US says Syria airstrikes warning to regime

April 15, 2018

The US says the airstrikes on Damascus were a warning against the further use of chemical weapons.

Allied missiles have struck at the heart of the Syrian chemical weapons arsenal, aiming to punish the Assad government for a suspected poison gas attack against civilians and deter the possible future use of such banned weapons.

"A perfectly executed strike," President Donald Trump tweeted on Saturday in the aftermath of his second decision in just over a year to attack Syria. "Could not have had a better result. Mission Accomplished!"

Syria's chief allies, Russia and Iran, called the use of force by the US, Britain and France a "military crime" and "act of aggression" with the potential to worsen a humanitarian crisis after years of civil war. The UN Security Council was meeting at Moscow's request.

"Good souls will not be humiliated," Syrian President Bashar al-Assad tweeted, while hundreds of Syrians gathered in Damascus, the capital, where they flashed victory signs and waved flags in scenes of defiance after the one-hour barrage launched early on Saturday in Syria.

The strikes "successfully hit every target", Pentagon spokeswoman Dana White said at a briefing. The Pentagon said there were three targets: a chemical weapons research and development site in the Damascus area, a chemical weapons storage facility near Homs and a chemical weapons "bunker" a few kilometres from the second target.

By late Saturday in Washington, more than 12 hours after the attack, neither Syria nor its Russian or Iranian allies had retaliated, Pentagon officials said.

Disputing the Russian military's contention that Syrian air defence units downed 71 allied missiles, Marine Lt Gen Kenneth McKenzie, director of the Joint Staff at the Pentagon, said no US or allies missiles were stopped. He said Syria's air defences were ineffective and that many of the more than 40 surface-to-air missiles fired by the Syrians were launched after the allied attack was over.

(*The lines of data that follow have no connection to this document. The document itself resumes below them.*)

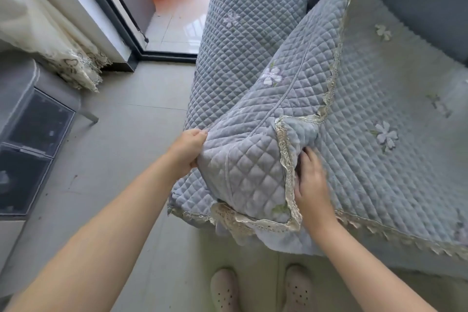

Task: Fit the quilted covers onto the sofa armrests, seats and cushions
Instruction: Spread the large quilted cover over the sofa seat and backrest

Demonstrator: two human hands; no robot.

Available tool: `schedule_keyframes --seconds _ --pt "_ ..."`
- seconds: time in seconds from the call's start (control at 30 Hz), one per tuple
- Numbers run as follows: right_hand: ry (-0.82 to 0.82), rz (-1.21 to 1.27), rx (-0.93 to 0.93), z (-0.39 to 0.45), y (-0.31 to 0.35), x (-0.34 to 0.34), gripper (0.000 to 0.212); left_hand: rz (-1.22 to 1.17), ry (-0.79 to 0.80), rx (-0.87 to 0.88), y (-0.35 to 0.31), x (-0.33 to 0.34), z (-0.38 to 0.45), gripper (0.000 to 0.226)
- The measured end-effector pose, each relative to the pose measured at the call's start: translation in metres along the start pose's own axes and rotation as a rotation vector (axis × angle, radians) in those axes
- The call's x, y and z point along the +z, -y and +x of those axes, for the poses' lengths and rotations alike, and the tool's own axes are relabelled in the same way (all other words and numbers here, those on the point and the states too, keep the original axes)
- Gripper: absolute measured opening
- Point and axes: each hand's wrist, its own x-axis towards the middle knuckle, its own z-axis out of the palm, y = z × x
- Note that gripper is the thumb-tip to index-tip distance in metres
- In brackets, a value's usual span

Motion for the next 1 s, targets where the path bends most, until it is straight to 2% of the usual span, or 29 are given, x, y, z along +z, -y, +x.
schedule_keyframes --seconds 0.13,0.23,0.33,0.5,0.57,0.67,0.8,1.0 --pt "0.152 -0.041 -0.063 -0.01 -0.001 0.009 0.073 0.16 -0.227 0.032 -0.004 0.001 0.022 0.035" --pt "0.235 -0.101 -0.095 -0.011 -0.01 0.012 0.091 0.23 -0.346 0.028 -0.005 0.014 0.037 0.032" --pt "0.302 -0.109 -0.147 -0.01 -0.017 0.008 0.088 0.213 -0.401 -0.003 -0.007 0.022 0.048 0.036" --pt "0.322 0.036 -0.214 0.004 -0.013 -0.011 0.078 0.178 -0.431 -0.041 -0.003 0.024 0.07 0.032" --pt "0.373 -0.048 -0.358 0.005 -0.009 -0.007 0.08 0.17 -0.395 -0.071 -0.004 0.023 0.08 0.031" --pt "0.237 -0.18 -0.559 -0.001 -0.005 0.016 0.09 0.225 -0.32 -0.153 -0.004 0.022 0.096 0.036" --pt "0.056 -0.112 -0.5 0.003 -0.003 0.041 0.082 0.318 -0.243 -0.197 0.005 0.024 0.115 0.04" --pt "0.012 -0.206 -0.435 0.003 -0.005 0.069 0.079 0.449 -0.138 -0.167 0.024 0.027 0.13 0.041"
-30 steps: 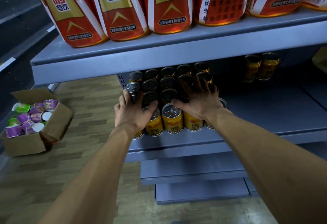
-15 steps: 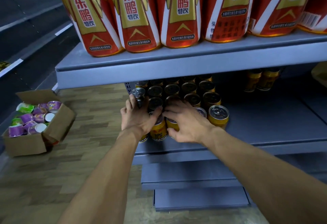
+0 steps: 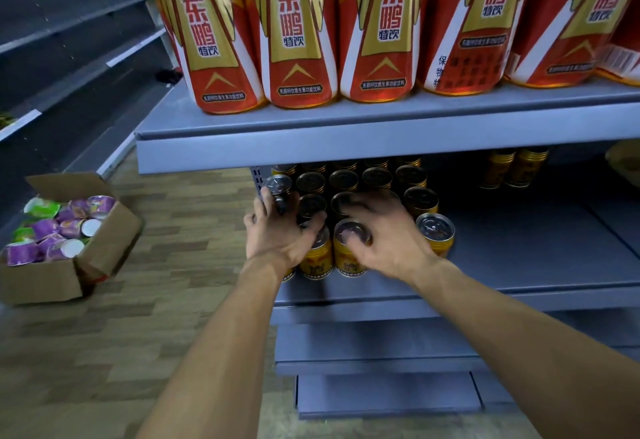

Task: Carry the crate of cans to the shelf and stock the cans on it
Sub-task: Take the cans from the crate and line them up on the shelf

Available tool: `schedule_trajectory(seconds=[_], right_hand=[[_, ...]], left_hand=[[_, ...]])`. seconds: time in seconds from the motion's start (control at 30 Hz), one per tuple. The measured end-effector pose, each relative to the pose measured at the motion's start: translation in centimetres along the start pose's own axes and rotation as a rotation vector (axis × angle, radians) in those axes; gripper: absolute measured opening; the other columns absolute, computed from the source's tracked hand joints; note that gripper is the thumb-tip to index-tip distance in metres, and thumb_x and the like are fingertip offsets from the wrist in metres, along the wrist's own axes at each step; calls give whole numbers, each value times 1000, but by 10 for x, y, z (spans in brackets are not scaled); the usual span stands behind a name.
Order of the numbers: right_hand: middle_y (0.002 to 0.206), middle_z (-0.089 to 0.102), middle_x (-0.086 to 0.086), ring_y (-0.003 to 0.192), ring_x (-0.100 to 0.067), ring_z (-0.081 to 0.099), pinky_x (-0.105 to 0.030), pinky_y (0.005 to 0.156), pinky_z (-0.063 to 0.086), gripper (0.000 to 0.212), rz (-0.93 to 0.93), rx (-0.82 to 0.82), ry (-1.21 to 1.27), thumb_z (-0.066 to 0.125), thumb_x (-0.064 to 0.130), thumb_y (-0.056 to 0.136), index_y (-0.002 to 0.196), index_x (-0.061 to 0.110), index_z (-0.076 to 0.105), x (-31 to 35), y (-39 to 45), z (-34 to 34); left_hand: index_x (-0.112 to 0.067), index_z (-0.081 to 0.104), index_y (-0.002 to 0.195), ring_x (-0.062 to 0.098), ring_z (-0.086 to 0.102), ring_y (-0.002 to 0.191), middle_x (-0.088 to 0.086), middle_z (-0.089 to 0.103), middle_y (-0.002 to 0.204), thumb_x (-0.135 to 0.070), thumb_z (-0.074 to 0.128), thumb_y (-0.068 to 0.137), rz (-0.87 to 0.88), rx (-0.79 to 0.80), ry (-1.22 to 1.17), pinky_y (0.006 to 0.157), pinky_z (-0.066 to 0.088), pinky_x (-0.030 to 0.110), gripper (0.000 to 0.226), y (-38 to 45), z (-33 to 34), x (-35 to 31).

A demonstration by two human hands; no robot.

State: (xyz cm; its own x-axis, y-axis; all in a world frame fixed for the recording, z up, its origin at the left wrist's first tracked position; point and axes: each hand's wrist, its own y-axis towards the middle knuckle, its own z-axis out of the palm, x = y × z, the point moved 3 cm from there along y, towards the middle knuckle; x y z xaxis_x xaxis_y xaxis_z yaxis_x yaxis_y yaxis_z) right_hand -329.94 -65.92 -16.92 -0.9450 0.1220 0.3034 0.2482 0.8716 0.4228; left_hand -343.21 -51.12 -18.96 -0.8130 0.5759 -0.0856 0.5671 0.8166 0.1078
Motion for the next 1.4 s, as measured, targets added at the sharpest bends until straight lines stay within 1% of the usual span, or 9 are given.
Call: schedule_trajectory(seconds=[0.1,0.23,0.53,0.7,0.87,0.97,1.1,1.3,1.4], right_hand=[[117,64,-7,107,-34,57,-44,87,49,46,160,-98,-103,48,45,80,113,20,69,-27,-16,-11],[103,64,-10,92,-34,57,-40,79,46,35,169,-153,-198,51,39,80,96,14,69,-27,-22,-1],[108,63,-16,104,-38,51,-47,86,38,38,605,-277,-200,42,32,77,99,13,67,-9,-1,-3],[103,66,-20,104,-39,52,-48,85,39,38,619,-227,-300,46,31,76,101,9,65,-15,0,4],[123,62,-19,123,-40,45,-53,104,31,42,628,-56,-292,45,35,89,120,12,60,-15,-15,8],[122,61,-19,116,-40,48,-51,100,33,40,610,-148,-238,43,38,92,115,11,60,-15,-11,-6],[124,58,-21,117,-40,48,-50,101,34,44,627,-96,-281,40,36,91,122,11,57,-26,-16,-13],[134,55,-17,128,-36,46,-49,109,33,50,678,-250,-156,34,36,89,126,12,59,-39,-16,-22],[155,35,-15,136,-33,41,-45,107,37,44,767,-51,-83,43,32,97,135,10,53,-46,-23,-13]], left_hand=[[-40,28,142,33,18,142,16,10,159,-80,15,80,-3,1,-8,105,27,49,75,0,0,1],[-41,28,143,33,18,141,16,9,159,-80,15,80,-4,-2,-12,106,27,50,75,4,-1,4],[-38,29,142,36,29,134,17,21,153,-78,24,84,-4,-23,-17,103,30,51,71,5,-8,6],[-34,30,143,38,34,130,18,27,150,-77,25,83,11,-65,-3,102,31,52,75,13,-10,-4],[-26,39,142,38,33,130,22,35,144,-73,19,84,9,11,149,103,30,53,77,-7,-3,-9],[-18,46,138,38,41,125,19,42,141,-63,24,90,219,-171,160,100,37,50,70,-27,-24,-23],[-20,63,116,33,50,115,9,54,128,-65,43,87,494,-123,205,96,37,42,58,-47,-41,-83],[-18,61,117,32,56,110,9,57,121,-42,68,86,380,5,71,91,45,41,40,-40,-37,-103],[-15,54,124,32,50,117,9,50,128,-50,65,83,375,-23,127,96,41,42,55,-44,-33,-102]])
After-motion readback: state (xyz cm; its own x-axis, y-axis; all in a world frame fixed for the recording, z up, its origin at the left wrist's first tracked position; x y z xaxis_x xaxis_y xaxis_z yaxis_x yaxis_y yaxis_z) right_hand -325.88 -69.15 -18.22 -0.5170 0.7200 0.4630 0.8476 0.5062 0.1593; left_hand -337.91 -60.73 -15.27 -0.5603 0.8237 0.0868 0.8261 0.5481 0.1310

He said the US knew of no civilians killed by allied missiles.

A global chemical warfare watchdog group said its fact-finding mission would go as planned in Douma, where the apparent use of poison gas against civilians on April 7 that killed more than 40 people compelled the Western allies to launch their attack. Syria has denied the accusation.

But France's foreign minister said there was "no doubt" the Assad government was responsible, and he threatened further retaliatory strikes if chemical weapons were used again, as did Pentagon chief Jim Mattis, who said the assault was a "one-time shot" as long as chemical weapons weren't used again.

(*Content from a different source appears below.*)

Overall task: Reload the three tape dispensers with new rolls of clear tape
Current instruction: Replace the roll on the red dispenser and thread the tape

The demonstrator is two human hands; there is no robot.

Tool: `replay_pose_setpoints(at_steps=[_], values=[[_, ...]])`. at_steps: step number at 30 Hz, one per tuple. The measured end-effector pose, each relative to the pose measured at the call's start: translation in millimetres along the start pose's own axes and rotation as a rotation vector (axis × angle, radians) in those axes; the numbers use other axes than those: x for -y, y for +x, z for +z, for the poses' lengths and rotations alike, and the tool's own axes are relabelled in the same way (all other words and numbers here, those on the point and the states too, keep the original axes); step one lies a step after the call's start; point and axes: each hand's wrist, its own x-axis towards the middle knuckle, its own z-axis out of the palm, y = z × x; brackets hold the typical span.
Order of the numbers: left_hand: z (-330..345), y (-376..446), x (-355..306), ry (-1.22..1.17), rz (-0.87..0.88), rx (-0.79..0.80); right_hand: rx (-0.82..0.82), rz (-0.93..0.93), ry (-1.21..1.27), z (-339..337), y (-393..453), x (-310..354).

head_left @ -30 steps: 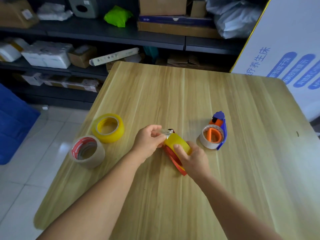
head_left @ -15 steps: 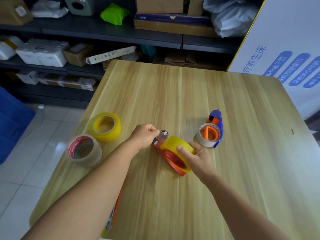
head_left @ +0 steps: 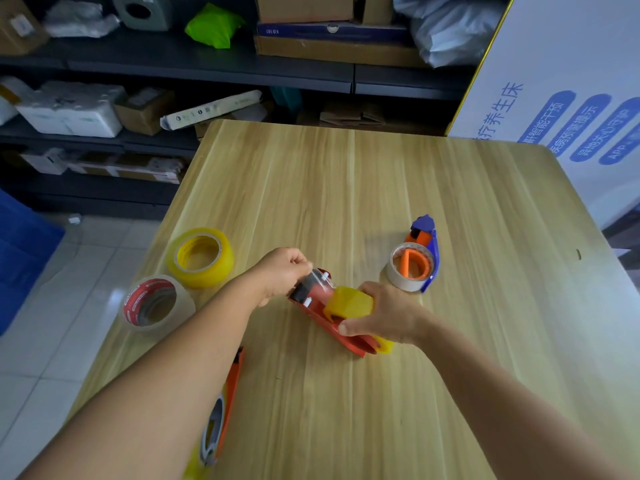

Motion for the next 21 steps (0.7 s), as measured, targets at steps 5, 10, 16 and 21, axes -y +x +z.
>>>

NATO representatives planned a special session to hear from US, British and French officials.

Trump said the US was prepared to sustain economic, diplomatic and military pressure on Assad until he ends what Trump called a criminal pattern of killing his own people with internationally banned chemical weapons.

Russian leader Vladimir Putin reaffirmed the Kremlin's scepticism about the allies' Douma claim, saying Russian military experts had found no trace of the attack. He criticised the US and its allies for launching the strike without waiting for international inspectors to visit the area.

But British Prime Minister Theresa May cited reports she said indicated the Syrian government used a barrel bomb - large containers packed with fuel, explosives and scraps of metal - to deliver the chemicals. "No other group" could have carried out that attack, May said, adding that the allies' use of force was "right and legal".